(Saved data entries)
= = = = =
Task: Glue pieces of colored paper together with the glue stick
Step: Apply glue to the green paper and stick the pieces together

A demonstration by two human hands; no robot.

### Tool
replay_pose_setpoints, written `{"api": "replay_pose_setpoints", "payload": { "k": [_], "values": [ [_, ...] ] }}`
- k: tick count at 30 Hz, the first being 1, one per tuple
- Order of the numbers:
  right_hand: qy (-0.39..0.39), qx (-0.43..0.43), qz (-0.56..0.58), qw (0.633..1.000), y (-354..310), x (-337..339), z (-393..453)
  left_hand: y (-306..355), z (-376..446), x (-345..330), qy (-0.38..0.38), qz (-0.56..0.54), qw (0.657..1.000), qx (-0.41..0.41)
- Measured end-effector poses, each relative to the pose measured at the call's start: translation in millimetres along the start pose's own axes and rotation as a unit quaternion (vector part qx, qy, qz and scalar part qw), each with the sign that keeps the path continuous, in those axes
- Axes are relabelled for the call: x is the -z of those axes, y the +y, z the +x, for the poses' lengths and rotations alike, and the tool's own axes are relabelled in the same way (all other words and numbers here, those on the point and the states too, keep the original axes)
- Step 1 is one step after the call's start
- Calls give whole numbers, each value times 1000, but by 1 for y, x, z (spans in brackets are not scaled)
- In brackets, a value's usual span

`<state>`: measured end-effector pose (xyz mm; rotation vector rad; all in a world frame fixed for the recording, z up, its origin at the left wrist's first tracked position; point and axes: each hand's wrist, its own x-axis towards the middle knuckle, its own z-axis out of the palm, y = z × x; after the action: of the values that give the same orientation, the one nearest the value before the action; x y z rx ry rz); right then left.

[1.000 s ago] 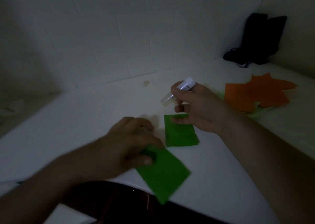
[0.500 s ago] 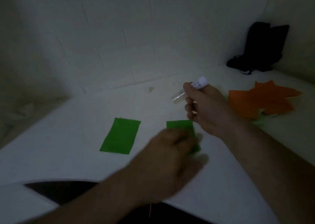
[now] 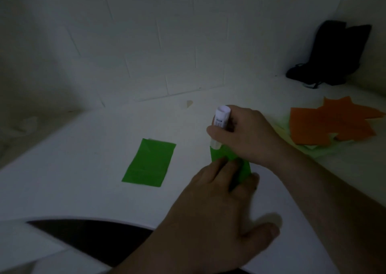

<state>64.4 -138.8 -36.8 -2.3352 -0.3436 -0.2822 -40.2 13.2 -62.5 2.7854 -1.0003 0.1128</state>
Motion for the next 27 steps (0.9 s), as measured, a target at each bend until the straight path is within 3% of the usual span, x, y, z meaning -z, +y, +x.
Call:
{"api": "replay_pose_setpoints", "payload": {
  "k": [16,24,27],
  "values": [
    [-21,9,-10,1000,3,-8,3,-1,1,-2,26,8,1000,-6],
    [25,-42,131,990,1,-10,7,0,1,-1,14,4,1000,0],
    [39,-30,119,992,6,1,7,1,0,-1,18,3,1000,2]
  ]
}}
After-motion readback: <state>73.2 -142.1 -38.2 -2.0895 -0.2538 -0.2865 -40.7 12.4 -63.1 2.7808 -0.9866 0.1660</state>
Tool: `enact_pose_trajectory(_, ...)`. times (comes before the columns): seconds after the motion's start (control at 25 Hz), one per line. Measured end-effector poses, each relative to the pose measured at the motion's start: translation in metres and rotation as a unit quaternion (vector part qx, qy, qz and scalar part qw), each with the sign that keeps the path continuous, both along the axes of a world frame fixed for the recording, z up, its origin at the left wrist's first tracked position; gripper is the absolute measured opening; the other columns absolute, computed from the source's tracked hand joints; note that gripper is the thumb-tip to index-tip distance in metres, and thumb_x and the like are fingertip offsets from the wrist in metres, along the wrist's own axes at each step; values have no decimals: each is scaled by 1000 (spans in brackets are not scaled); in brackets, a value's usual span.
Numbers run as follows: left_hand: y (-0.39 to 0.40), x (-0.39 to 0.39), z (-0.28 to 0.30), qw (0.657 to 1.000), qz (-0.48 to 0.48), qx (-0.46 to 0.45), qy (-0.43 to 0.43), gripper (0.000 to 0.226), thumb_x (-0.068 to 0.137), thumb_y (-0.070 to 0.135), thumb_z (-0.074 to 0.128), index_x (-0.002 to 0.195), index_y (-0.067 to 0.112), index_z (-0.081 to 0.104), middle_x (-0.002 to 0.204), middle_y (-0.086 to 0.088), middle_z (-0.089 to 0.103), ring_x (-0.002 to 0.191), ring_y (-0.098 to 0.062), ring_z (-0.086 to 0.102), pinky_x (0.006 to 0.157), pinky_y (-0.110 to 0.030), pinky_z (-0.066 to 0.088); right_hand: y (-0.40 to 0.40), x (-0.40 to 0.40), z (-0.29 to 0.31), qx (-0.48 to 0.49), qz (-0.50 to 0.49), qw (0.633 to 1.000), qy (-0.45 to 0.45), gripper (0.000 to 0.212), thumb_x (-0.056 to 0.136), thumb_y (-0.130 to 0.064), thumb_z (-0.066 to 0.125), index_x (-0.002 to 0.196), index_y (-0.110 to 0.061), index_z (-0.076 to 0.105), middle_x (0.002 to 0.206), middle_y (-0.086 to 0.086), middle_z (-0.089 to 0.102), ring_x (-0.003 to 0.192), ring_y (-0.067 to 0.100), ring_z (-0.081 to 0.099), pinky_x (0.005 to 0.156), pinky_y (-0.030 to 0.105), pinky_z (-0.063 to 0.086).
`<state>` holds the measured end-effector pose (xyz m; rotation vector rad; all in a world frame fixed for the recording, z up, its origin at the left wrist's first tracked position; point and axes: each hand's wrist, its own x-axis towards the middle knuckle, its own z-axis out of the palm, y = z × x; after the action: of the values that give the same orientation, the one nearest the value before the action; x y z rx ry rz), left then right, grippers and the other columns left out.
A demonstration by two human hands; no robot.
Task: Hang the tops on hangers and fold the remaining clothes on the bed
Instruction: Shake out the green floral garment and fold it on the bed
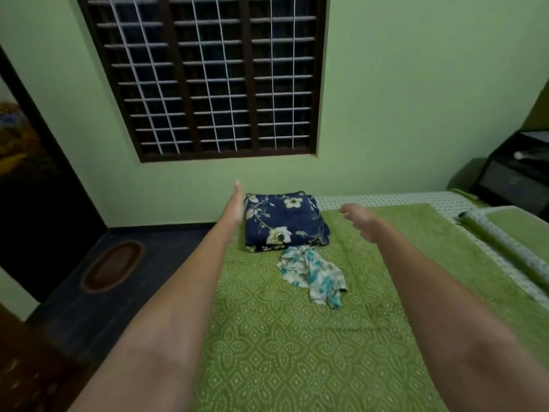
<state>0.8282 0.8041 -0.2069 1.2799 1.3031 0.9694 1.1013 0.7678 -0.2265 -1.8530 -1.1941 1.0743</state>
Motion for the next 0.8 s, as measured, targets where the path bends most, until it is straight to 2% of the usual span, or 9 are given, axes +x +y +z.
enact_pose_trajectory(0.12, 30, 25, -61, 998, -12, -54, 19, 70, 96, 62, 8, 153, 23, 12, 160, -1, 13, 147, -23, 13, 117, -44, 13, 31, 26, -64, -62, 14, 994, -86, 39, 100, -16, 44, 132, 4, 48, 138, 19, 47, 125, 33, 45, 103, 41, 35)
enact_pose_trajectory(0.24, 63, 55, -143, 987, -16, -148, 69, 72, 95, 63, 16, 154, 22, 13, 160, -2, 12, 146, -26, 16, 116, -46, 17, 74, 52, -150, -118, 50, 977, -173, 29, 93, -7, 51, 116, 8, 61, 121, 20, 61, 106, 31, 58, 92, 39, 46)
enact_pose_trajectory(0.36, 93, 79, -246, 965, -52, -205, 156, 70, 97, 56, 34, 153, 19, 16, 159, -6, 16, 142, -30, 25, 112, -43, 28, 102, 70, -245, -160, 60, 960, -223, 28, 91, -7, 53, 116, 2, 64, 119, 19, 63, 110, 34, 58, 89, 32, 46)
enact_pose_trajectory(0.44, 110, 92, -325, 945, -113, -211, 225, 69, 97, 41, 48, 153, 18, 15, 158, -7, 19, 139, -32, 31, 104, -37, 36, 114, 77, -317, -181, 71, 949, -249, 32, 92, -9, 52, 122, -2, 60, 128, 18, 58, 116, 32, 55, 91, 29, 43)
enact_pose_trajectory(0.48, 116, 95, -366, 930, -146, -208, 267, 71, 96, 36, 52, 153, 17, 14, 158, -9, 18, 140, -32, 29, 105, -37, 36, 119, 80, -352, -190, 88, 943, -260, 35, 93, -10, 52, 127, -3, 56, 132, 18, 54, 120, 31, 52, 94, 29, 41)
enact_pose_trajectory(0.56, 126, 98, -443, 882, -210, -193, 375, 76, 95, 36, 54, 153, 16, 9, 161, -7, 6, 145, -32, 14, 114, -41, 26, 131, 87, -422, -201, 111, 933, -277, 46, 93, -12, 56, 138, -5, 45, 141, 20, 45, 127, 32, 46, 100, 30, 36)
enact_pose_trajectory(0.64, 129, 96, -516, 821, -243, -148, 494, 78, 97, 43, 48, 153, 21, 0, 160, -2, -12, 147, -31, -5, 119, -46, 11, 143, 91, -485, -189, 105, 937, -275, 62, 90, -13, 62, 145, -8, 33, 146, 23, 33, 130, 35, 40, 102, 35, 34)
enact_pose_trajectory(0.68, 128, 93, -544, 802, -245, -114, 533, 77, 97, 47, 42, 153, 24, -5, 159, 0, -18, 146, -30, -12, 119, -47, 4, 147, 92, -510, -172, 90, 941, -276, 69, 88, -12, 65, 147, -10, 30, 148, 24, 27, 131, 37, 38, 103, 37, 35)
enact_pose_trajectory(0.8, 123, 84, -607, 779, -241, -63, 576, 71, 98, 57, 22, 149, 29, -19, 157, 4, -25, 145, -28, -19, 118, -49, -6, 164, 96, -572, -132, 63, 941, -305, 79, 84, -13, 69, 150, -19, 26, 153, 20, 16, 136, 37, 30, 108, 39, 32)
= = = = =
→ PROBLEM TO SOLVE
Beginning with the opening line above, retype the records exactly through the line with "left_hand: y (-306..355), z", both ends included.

→ OUTPUT OF THE TASK
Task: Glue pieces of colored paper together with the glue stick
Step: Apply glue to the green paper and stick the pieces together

A demonstration by two human hands; no robot.

### Tool
replay_pose_setpoints, written `{"api": "replay_pose_setpoints", "payload": { "k": [_], "values": [ [_, ...] ] }}`
- k: tick count at 30 Hz, the first being 1, one per tuple
- Order of the numbers:
  right_hand: qy (-0.39..0.39), qx (-0.43..0.43), qz (-0.56..0.58), qw (0.633..1.000), y (-354..310), x (-337..339), z (-393..453)
  left_hand: y (-306..355), z (-376..446), x (-345..330), qy (-0.38..0.38), qz (-0.56..0.54), qw (0.657..1.000), qx (-0.41..0.41)

The response is now complete.